Page County Engineer J.D. King

Page County Engineer J.D. King speaks in favor of an easement to Fremont County for .09 acres of land located in Manti Park for a bridge repair on Manti Road.

(Clarinda) -- Highlighting the fiscal year 2022 budget for the Page County Secondary Roads department Jan. 13 was the amount set aside for equipment purchases.

County Engineer J.D. King proposed $500,000 which includes purchasing a new road grader and two pickups. The department held off on big-ticket equipment purchase last year since funds were dedicated to several weir projects which are structures placed in river beds to limit erosion.

Supervisor Alan Armstrong made a motion to accept the $500,000 amount. He and Chuck Morris voted in favor. Jacob Holmes voted no, preferring a less amount and suggested one pickup.

King said his strategy is to have his entire fleet of equipment replaced over 10 years. He noted when heavy equipment reaches 14,000 hours the time has come for them to be replaced. Heavy equipment use is typically measured in hours, not miles.

“We have good operators and good machines. We are OK,” he said.

On Tuesday, Jan. 12, supervisors met with Sheriff Lyle Palmer and reviewed his department’s budget. Palmer noted one expense is travel related to extraditing suspects arrested in other counties and states. The influence COVID-19 has put on the court system across the country may have postponed people’s court orders. Those people are still wanted for a crime or have been ordered to serve time.
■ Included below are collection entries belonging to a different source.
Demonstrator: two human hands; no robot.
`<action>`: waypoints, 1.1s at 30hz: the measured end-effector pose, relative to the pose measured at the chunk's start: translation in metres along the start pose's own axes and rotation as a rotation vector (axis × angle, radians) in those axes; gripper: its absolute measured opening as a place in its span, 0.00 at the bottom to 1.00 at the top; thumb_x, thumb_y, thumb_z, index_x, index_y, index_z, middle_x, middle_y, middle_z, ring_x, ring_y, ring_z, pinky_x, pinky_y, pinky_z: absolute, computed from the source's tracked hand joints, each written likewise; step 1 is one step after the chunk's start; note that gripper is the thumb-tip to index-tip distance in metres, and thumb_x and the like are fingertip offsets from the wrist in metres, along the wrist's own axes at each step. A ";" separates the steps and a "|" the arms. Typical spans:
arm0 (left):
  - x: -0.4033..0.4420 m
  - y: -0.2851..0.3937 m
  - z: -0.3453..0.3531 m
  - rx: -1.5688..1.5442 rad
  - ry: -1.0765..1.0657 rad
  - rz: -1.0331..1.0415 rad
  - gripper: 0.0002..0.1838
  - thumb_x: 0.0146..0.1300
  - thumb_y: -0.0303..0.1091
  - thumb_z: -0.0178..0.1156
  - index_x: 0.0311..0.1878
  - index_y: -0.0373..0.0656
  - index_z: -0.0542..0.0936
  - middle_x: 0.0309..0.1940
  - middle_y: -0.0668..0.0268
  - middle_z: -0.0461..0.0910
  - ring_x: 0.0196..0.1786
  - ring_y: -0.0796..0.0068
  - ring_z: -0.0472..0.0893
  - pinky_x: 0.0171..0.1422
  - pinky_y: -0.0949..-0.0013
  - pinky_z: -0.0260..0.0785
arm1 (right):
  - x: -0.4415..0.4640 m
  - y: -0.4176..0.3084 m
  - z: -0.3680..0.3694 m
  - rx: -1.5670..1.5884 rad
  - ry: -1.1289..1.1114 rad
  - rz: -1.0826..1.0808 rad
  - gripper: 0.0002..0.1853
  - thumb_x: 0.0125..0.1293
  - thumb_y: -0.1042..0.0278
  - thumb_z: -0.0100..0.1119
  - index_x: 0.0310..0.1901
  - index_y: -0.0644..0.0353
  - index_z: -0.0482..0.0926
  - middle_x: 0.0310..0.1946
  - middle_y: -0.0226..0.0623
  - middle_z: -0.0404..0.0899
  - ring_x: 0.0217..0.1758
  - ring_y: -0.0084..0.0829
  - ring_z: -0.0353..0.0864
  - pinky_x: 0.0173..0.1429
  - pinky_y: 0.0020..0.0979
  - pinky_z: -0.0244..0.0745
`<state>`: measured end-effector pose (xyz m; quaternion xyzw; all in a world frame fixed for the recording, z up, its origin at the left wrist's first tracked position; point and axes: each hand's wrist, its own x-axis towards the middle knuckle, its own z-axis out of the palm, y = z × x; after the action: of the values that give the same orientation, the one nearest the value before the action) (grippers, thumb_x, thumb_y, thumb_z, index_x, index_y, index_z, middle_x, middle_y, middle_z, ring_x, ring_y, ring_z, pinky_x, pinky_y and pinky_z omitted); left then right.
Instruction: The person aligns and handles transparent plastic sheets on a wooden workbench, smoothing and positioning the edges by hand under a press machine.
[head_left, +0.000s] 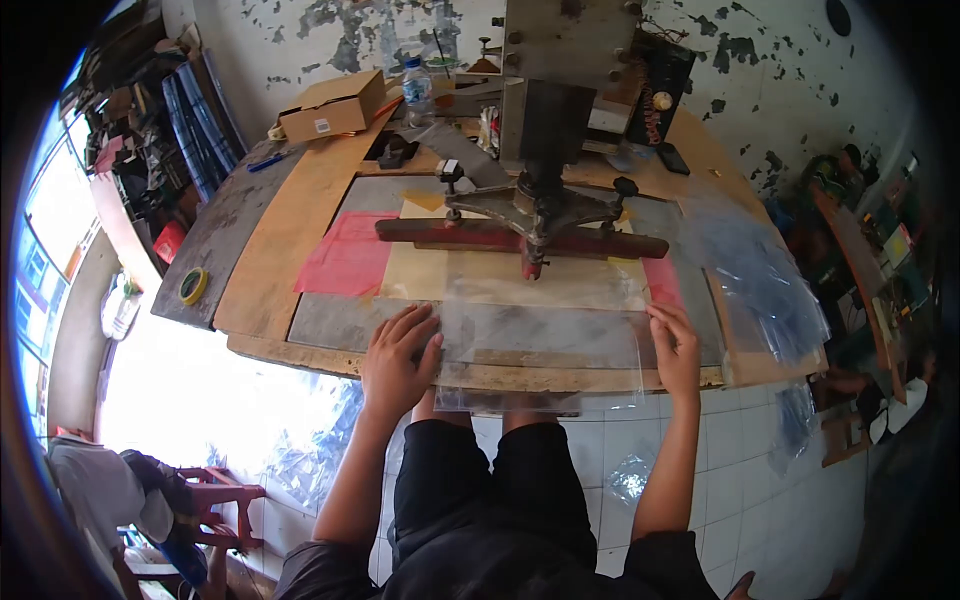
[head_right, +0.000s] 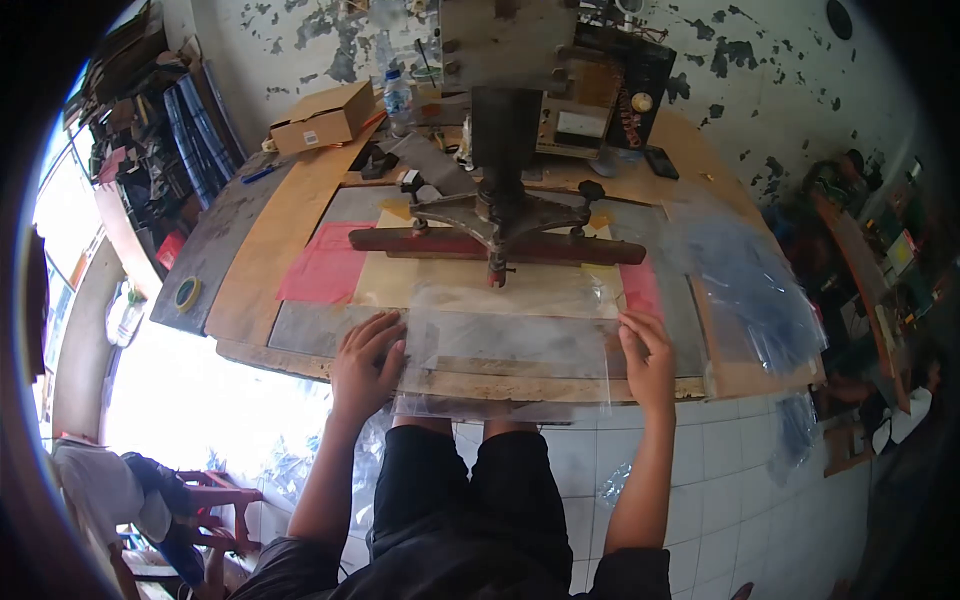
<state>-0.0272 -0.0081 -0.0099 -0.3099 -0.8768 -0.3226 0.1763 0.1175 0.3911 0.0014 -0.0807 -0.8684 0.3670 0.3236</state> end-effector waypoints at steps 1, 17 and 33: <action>-0.007 0.000 0.002 0.024 0.061 -0.001 0.15 0.72 0.37 0.65 0.57 0.42 0.89 0.68 0.59 0.84 0.76 0.56 0.77 0.79 0.52 0.67 | -0.002 0.000 -0.001 0.000 0.018 0.032 0.15 0.81 0.63 0.62 0.57 0.65 0.88 0.56 0.41 0.87 0.59 0.36 0.86 0.66 0.33 0.78; -0.097 -0.044 0.079 0.198 0.397 0.050 0.27 0.73 0.47 0.60 0.72 0.49 0.81 0.81 0.55 0.70 0.86 0.44 0.59 0.90 0.40 0.34 | -0.008 0.004 -0.001 -0.037 0.130 0.034 0.13 0.82 0.65 0.60 0.55 0.65 0.88 0.51 0.42 0.86 0.58 0.38 0.86 0.65 0.35 0.77; -0.097 -0.045 0.080 0.207 0.405 0.068 0.27 0.69 0.46 0.63 0.70 0.50 0.82 0.80 0.57 0.71 0.87 0.45 0.59 0.91 0.41 0.32 | -0.008 0.007 0.001 0.004 0.216 0.025 0.16 0.83 0.63 0.57 0.54 0.66 0.88 0.49 0.42 0.88 0.54 0.38 0.89 0.62 0.37 0.79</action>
<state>0.0073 -0.0230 -0.1379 -0.2483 -0.8410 -0.2805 0.3903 0.1226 0.3923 -0.0081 -0.1297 -0.8266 0.3621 0.4108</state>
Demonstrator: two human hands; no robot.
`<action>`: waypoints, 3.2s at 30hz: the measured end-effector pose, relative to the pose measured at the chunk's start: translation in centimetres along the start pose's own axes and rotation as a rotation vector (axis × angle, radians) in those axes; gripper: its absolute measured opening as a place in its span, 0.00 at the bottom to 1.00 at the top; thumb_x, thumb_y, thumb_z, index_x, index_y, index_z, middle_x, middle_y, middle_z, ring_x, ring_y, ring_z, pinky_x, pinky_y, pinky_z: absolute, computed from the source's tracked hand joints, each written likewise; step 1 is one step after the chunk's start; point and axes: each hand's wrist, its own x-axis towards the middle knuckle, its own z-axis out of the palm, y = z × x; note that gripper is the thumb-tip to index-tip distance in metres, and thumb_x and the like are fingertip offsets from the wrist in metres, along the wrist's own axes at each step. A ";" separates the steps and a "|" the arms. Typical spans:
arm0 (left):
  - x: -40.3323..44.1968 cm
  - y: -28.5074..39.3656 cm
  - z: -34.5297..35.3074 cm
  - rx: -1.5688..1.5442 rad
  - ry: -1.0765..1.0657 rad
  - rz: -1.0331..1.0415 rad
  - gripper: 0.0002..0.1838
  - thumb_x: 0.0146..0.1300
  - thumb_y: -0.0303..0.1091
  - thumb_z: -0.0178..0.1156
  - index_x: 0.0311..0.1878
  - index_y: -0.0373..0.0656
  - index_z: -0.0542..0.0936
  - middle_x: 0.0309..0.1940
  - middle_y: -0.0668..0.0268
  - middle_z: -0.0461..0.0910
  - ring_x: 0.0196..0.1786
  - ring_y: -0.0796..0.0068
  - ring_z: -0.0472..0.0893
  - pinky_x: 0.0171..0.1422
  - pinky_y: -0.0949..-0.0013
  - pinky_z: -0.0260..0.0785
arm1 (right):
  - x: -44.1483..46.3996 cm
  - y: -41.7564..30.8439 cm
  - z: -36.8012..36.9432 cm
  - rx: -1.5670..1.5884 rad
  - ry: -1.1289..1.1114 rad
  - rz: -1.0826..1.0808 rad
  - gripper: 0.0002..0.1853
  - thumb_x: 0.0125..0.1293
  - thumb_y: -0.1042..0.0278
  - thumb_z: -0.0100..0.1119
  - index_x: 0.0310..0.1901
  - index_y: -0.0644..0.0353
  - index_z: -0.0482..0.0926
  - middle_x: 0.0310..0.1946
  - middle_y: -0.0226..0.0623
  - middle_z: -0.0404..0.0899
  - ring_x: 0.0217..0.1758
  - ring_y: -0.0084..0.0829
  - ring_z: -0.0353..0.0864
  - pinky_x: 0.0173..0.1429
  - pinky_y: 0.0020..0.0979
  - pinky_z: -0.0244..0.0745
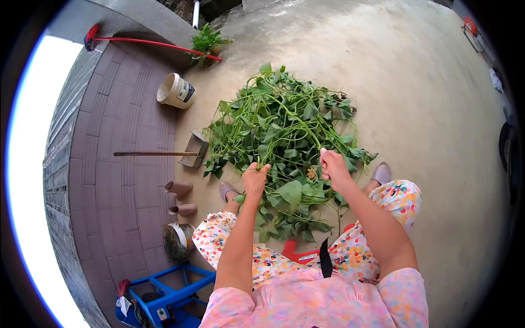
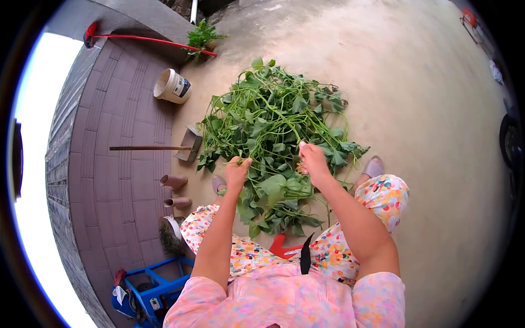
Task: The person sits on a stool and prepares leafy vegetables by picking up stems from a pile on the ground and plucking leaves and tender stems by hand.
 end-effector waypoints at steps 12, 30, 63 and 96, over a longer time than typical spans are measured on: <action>-7.9 9.2 4.8 -0.099 -0.224 0.384 0.08 0.60 0.33 0.52 0.31 0.38 0.74 0.18 0.73 0.67 0.23 0.84 0.63 0.27 0.76 0.60 | 1.4 2.0 0.3 0.369 -0.166 0.038 0.15 0.64 0.60 0.45 0.23 0.59 0.66 0.21 0.34 0.69 0.26 0.28 0.72 0.33 0.28 0.71; -10.5 8.6 4.3 -0.849 -0.792 -0.221 0.14 0.60 0.42 0.52 0.30 0.40 0.75 0.23 0.72 0.72 0.29 0.82 0.67 0.37 0.77 0.58 | 0.1 -0.9 0.3 0.282 -0.262 0.004 0.10 0.62 0.63 0.48 0.29 0.60 0.72 0.18 0.30 0.71 0.20 0.23 0.70 0.26 0.24 0.68; -5.7 8.8 8.8 -1.306 -0.148 -1.016 0.14 0.62 0.39 0.49 0.22 0.44 0.69 0.14 0.73 0.63 0.16 0.79 0.59 0.20 0.72 0.51 | -0.5 1.8 2.6 0.669 -0.171 -0.132 0.11 0.67 0.61 0.39 0.28 0.56 0.62 0.20 0.29 0.62 0.21 0.24 0.59 0.29 0.27 0.62; -0.3 9.3 -1.4 -0.110 -0.308 0.525 0.04 0.50 0.23 0.56 0.31 0.37 0.77 0.28 0.57 0.78 0.30 0.60 0.78 0.34 0.69 0.69 | -0.4 -0.1 2.0 -0.607 -0.239 -0.482 0.18 0.58 0.59 0.51 0.21 0.67 0.74 0.12 0.32 0.67 0.18 0.20 0.62 0.24 0.25 0.59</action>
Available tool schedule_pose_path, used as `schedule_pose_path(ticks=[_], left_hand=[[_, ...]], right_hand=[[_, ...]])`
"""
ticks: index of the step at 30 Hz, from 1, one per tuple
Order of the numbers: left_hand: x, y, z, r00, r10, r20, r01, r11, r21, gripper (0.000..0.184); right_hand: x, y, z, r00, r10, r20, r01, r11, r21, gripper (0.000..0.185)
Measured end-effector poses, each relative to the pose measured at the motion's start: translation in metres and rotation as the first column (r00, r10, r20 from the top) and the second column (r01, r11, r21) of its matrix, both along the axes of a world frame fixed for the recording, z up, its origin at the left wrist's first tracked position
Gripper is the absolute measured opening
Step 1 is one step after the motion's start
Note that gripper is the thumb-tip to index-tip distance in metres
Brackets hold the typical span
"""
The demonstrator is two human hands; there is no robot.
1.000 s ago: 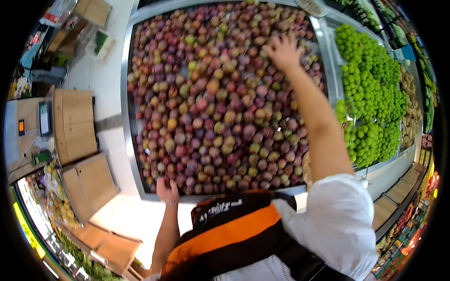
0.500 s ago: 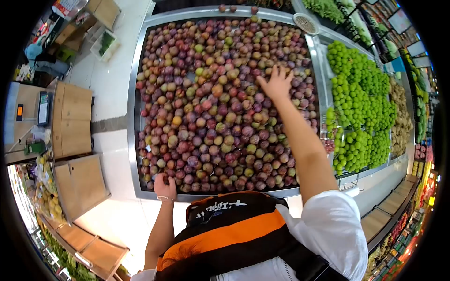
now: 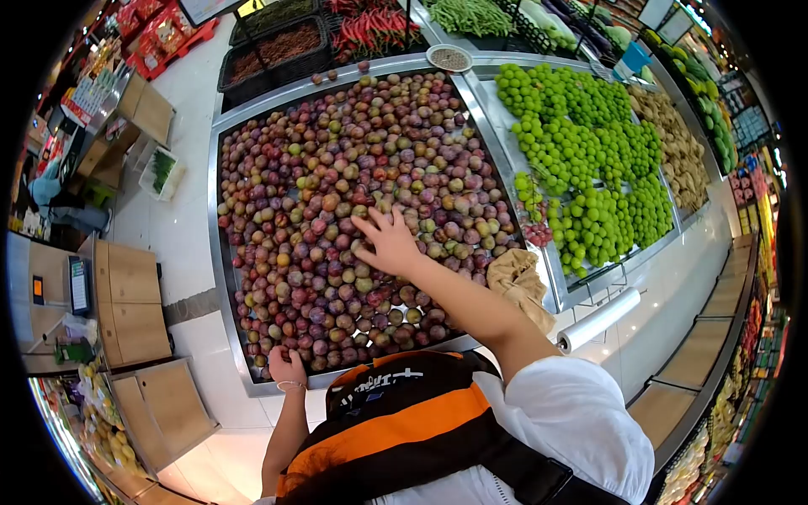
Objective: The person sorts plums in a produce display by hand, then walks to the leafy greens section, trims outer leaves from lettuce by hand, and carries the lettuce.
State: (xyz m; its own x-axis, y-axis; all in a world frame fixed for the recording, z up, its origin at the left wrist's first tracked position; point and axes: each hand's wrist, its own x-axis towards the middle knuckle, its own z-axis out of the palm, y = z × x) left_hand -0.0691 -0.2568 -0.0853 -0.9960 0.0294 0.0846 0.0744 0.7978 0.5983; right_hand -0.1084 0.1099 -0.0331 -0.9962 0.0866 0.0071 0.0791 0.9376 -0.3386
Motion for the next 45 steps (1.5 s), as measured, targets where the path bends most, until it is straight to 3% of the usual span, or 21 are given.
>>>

“We are seeing that,” Palmer said. “I think you will see that number jump. Warrants are going to be coming out. They violated their probation or whatever they got. Warrants are going to be coming out. We are going to be traveling. If someone forgets they have to go serve time by this date that has been postponed and they show up, we are not going to let you serve because you are out of your date. Therefore they violate their probation. That throws back a warrant back to us which means we have to travel across the state to go get them or go to another state to go get them.”

Trips have included eastern Iowa, Illinois and Kansas City.

Palmer also noted the difficulty of finding ammunition because of the recent strong growth in sales.